Die Finanzabteilungen in Unternehmen sind eingebettet in eine Gesamtrisikosituation, wenn das Unternehmen durch eine Cyberattacke geschädigt wird. «Ich sehe, dass Angriffe auf mobile Endgeräte in letzter Zeit häufiger genannt werden, da immer mehr finanzielle Transaktionen über mobile Apps abgewickelt werden», so Asprion weiter.
KI spielt auf beiden Seiten eine Rolle, sagt Asprion: «Cyberkriminelle nutzen bereits heute verstärkt KI, um Cyberangriffe zu automatisieren, etwa zum schnellen Durchsuchen von Netzwerken nach Schwachstellen oder zum Durchführen von sogenannten Brute-Force-Attacken, welche genutzt werden, um Passwörter und andere Zugangsdaten auszuspionieren.» KI könne auch verwendet werden, um Phishing-Kampagnen zu erstellen, indem personalisierte und überzeugend gefälschte Nachrichten generiert werden.
«Ein weiteres Szenario, sind sogenannte Adversarial Attacks, bei denen Cyberkriminelle KI-Modelle so manipulieren, dass die KI falsche Ergebnisse liefert, die wiederum Unternehmen oder Finanzabteilungen zu falschen Entscheidungen führen lässt, die letztlich dem Unternehmen schaden», so Asprion.
Neben den negativen Szenarien gibt es laut Asprion auch KI-basierte Anwendungen, um Cyberattacken abzuwehren, etwa zum Erkennen von Netzwerkanomalien, die auf potenzielle Bedrohungen hinweisen. «Des weiteren kann KI bei der Automatisierung der Reaktion auf Sicherheitsvorfälle unterstützen, zum Beispiel durch das Isolieren von infizierten Systemen, das Blockieren von IP-Adressen oder das Update von Sicherheitsregeln», sagt Asprion. «Heute geht man davon aus, dass KI die Cyberresilienz erhöhen kann, etwa indem KI genutzt wird, um zu prognostizieren, welche Ressourcen bei einem Angriff am wahrscheinlichsten betroffen sind.»

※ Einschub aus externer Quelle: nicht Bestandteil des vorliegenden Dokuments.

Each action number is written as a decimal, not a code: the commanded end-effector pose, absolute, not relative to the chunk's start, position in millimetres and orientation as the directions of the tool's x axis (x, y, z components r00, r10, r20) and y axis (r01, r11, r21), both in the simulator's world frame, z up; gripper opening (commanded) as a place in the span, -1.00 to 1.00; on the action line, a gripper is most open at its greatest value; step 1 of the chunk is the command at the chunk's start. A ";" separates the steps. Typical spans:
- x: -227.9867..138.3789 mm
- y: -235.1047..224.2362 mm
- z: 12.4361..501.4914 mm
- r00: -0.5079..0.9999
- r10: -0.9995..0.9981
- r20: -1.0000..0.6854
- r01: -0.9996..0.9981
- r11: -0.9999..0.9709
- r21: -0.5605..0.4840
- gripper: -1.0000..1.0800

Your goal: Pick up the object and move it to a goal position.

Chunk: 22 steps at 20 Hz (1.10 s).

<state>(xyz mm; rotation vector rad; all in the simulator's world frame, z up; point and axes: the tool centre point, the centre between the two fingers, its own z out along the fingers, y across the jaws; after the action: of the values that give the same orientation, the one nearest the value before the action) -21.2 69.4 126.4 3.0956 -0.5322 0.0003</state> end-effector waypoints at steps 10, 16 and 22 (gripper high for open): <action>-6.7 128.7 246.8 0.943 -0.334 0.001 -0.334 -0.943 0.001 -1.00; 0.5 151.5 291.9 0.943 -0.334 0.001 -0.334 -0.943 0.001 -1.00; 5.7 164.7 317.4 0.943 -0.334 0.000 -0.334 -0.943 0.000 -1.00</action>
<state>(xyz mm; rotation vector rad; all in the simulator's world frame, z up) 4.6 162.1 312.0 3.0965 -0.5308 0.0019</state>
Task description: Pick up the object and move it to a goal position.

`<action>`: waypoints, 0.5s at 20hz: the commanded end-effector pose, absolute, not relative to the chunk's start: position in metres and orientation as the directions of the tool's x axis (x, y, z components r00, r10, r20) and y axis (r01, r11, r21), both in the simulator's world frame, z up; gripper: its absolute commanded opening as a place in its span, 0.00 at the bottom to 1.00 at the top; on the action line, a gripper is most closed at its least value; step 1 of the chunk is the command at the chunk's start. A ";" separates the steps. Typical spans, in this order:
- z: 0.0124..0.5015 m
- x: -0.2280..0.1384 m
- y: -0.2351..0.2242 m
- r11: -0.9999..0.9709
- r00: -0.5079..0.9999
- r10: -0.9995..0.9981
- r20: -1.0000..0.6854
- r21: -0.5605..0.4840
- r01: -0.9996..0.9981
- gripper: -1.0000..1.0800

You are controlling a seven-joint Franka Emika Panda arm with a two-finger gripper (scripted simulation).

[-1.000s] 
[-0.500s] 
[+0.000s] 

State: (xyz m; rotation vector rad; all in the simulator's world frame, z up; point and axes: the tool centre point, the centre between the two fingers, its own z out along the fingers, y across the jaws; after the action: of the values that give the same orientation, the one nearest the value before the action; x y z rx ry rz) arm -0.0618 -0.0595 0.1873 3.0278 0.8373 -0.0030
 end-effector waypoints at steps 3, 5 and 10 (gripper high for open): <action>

«Für die kommenden Jahre haben wir unter dem Schlüsselbegriff Digital Trust in Finance neun Themen identifiziert, mit denen sich Finanzabteilungen zum Schutz ihrer sensiblen Daten künftig noch intensiver beschäftigen müssen», so Asprion. Neben Cybersicherheit, Datensicherheit, Datenschutz, Datenanalyse und Big Data zählen dazu auch regulatorische Anpassungsfähigkeit, Technologieverständnis, Transparenz, Talentmanagement, neue Arbeitsweisen sowie digitale Ethik.